* _What you have to do_
Your answer must be every line of the data below that holds the string "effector", copied exactly.

* _Information shown_
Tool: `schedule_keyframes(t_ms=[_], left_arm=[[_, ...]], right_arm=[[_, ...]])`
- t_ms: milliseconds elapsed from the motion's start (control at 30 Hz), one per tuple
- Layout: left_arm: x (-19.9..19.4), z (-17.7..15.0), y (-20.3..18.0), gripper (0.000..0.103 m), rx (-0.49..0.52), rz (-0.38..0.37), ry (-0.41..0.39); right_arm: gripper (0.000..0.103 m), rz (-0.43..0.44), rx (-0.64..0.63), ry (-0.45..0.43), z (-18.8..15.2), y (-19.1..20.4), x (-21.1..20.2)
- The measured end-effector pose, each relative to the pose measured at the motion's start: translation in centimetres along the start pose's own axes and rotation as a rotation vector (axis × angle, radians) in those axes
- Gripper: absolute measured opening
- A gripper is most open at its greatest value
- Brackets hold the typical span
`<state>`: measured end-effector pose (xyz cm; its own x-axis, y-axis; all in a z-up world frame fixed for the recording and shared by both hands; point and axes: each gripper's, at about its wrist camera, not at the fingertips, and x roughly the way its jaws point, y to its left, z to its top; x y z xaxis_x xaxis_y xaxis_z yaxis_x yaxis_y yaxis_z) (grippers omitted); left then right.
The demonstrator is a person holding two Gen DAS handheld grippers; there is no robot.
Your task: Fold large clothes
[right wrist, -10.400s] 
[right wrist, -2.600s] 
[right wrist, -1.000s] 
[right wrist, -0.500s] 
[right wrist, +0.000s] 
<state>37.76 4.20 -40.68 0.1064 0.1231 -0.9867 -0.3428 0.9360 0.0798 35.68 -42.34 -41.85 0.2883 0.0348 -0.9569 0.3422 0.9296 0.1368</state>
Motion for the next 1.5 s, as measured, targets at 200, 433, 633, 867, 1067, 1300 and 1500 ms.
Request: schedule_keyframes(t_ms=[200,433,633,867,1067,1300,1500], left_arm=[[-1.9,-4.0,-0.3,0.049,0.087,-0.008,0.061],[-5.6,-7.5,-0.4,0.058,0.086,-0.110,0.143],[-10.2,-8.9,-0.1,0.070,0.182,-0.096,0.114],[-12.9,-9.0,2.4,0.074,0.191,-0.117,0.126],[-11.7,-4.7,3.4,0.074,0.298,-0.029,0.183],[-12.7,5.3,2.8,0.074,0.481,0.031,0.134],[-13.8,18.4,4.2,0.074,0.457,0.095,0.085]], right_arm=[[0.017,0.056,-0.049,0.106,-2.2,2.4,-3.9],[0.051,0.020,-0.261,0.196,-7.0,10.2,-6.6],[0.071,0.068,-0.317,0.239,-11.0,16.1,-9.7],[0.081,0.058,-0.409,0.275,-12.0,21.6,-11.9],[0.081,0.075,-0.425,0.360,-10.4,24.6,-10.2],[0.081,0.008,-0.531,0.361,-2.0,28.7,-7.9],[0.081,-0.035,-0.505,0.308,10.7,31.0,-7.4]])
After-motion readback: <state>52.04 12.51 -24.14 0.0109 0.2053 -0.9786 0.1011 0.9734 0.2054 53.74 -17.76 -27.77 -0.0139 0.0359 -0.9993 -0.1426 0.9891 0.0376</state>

* _Task result_
- The measured end-effector pose, each relative to the pose measured at the motion's start: translation in centimetres along the start pose's own axes and rotation as a rotation vector (axis × angle, radians) in those axes
`<state>`: measured end-effector pose (xyz cm; its own x-axis, y-axis; all in a z-up world frame fixed for the recording and shared by both hands; point and axes: each gripper's, at about its wrist camera, not at the fingertips, and x roughly the way its jaws point, y to its left, z to its top; x y z xaxis_x xaxis_y xaxis_z yaxis_x yaxis_y yaxis_z) (grippers omitted); left then right.

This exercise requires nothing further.